Experts group presents report on new Strategic Concept for NATO

On 17 May, the Group of Experts appointed by Secretary General Anders Fogh Rasmussen to lay the groundwork for a new Strategic Concept for NATO presented its analysis and recommendations to the North Atlantic Council (NAC). The recommendations call for contingency planning and military exercises so all Allies feel safe, and for the Alliance to become more versatile to face new dangers “from sources that are geographically and technologically diverse”.

Excerpts from the report:

NATO needs a new Strategic Concept because the world has changed significantly since 1999, when the current concept was adopted. Most dramatically, the 9/11 and subsequent attacks demonstrated the deadly connection between technology and terror, triggering a response that has drawn NATO troops far from home, illuminated the need for timely intelligence-sharing, and complicated planning for defence.

On strengthening NATO’s role in fighting terrorism:

NATO’s military forces are playing a vital role in the fight against violent extremism in Afghanistan. Within the treaty area, however, counter-terrorism is primarily the responsibility of police and other domestic agencies. Nonetheless, the Alliance can play a supporting part through the protection of vital military facilities, sharing intelligence, and providing assistance, when asked, in consequence management. It is worth recalling, for example, that NATO aircraft flew AWACS patrols over the United States for seven months following the 9/11 attacks. In 2004, the Alliance established a Defence Against Terrorism Programme that was designed to develop new technologies to protect troops and civilians against such dangers as improvised explosive devices, suicide bombs and anti-aircraft rocket strikes.

1.    NATO’s Defence Against Terrorism Programme should expand from its current focus on ten areas of technology-related work to include, among other subjects, collaborative research on investigative techniques, deterrence, and social networking.
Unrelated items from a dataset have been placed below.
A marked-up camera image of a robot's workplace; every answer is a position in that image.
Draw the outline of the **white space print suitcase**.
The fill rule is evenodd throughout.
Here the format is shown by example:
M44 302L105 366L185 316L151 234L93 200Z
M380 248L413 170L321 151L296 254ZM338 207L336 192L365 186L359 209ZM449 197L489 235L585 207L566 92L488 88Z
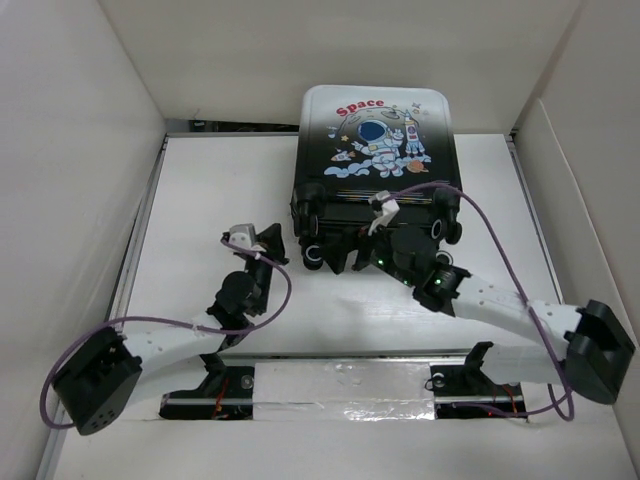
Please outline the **white space print suitcase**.
M368 199L397 194L392 227L417 225L437 243L462 236L460 201L422 183L461 188L450 107L428 88L319 85L304 97L290 201L305 268L328 266L320 249L367 228Z

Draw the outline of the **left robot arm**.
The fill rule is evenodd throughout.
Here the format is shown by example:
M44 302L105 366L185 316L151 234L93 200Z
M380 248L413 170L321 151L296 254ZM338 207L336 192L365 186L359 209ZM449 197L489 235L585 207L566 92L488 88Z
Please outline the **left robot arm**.
M166 394L213 398L226 392L220 353L257 331L252 318L266 313L272 275L288 260L282 227L261 232L240 224L222 244L241 258L204 313L189 321L128 316L100 324L76 340L54 363L42 391L54 391L70 427L83 436L113 423L129 406ZM122 333L127 323L153 324L150 331Z

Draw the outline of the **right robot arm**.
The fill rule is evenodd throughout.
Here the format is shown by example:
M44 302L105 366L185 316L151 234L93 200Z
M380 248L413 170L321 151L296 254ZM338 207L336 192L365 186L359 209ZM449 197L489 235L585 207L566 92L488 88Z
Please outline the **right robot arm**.
M462 368L462 381L474 393L495 384L567 385L595 403L612 405L619 396L636 347L612 309L591 300L585 306L525 300L454 265L436 241L415 226L352 230L320 249L324 262L340 274L347 256L352 266L379 268L412 290L422 307L454 318L474 320L529 340L505 346L481 340Z
On the need to act pro-actively abroad:

NATO (…) must deal with acts of terrorism.(…) An effective defence against these unconventional security threats must begin well beyond the territory of the Alliance. Alliance. Already, NATO has responded to this new reality by assisting the government of Afghanistan in its fight against violent extremism, combating piracy in the Gulf of Aden, contributing to seaborne security in the Mediterranean, training and equipping Iraqi defence forces, and helping to construct more stable societies in Bosnia-Herzegovina and Kosovo.

From a security standpoint, the most salient aspect of our era is that events in one part of the world are far more likely than in the past to have repercussions elsewhere. Anarchy in one country can create an opportunity for terrorists to find a safe haven from which to operate across any border. A nation that evades global norms and gets away with it creates a precedent that others might follow.

On Russia:

NATO should pursue a policy of engagement with Russia while reassuring all Allies that their security and interests will be defended. To this end, the Alliance should demonstrate its commitment to the NRC (and invite Russia to do the same) by focusing on opportunities for pragmatic collaboration in pursuit of such shared interests as nuclear non-proliferation, arms control, counter-terrorism, missile defence, effective crisis management, peace operations, maritime security, and the fight against trafficking in illegal drugs.

The currently ongoing assessment of common threats and challenges is a helpful step. The two sides should also strive to enhance cooperation under the 2008 NRC Action Plan on Terrorism and to coordinate with other regional organisations.

On the Istanbul Cooperation Initiative

The ICI, launched in 2004, aims to contribute to long term global and regional security by offering countries in the broader Middle East bilateral security cooperation with NATO. The initiative is open to all countries in the region who support its goals, including the fight against terrorism and the proliferation of weapons of mass destruction. Although potentially valuable, the ICI has been held back by a lack of common strategic vision and by rivalries among the partners and some Allies. Nonetheless, like the MD, the ICI is helping to build needed security relationships and to open channels for regular dialogue. Each partnership is also an instrument for changing perceptions, which is helpful because populations in the region are not always fully or fairly informed about either NATO or the West more generally.

On enhancing maritime situational awareness

A new level of secure maritime situational awareness is called for by changing risks around the periphery of NATO and in the High North, Gulf, Indian Ocean and other areas. NATO should harmonize investments in such surveillance platforms as unmanned aerial vehicles, maritime patrol aircraft, land-based radars, surface and subsurface vessels, and robotic systems. NATO should also agree on specific surveillance mission areas that underpin Article 5, such as those related to illegal attacks on shipping, WMD proliferation and terrorist activities.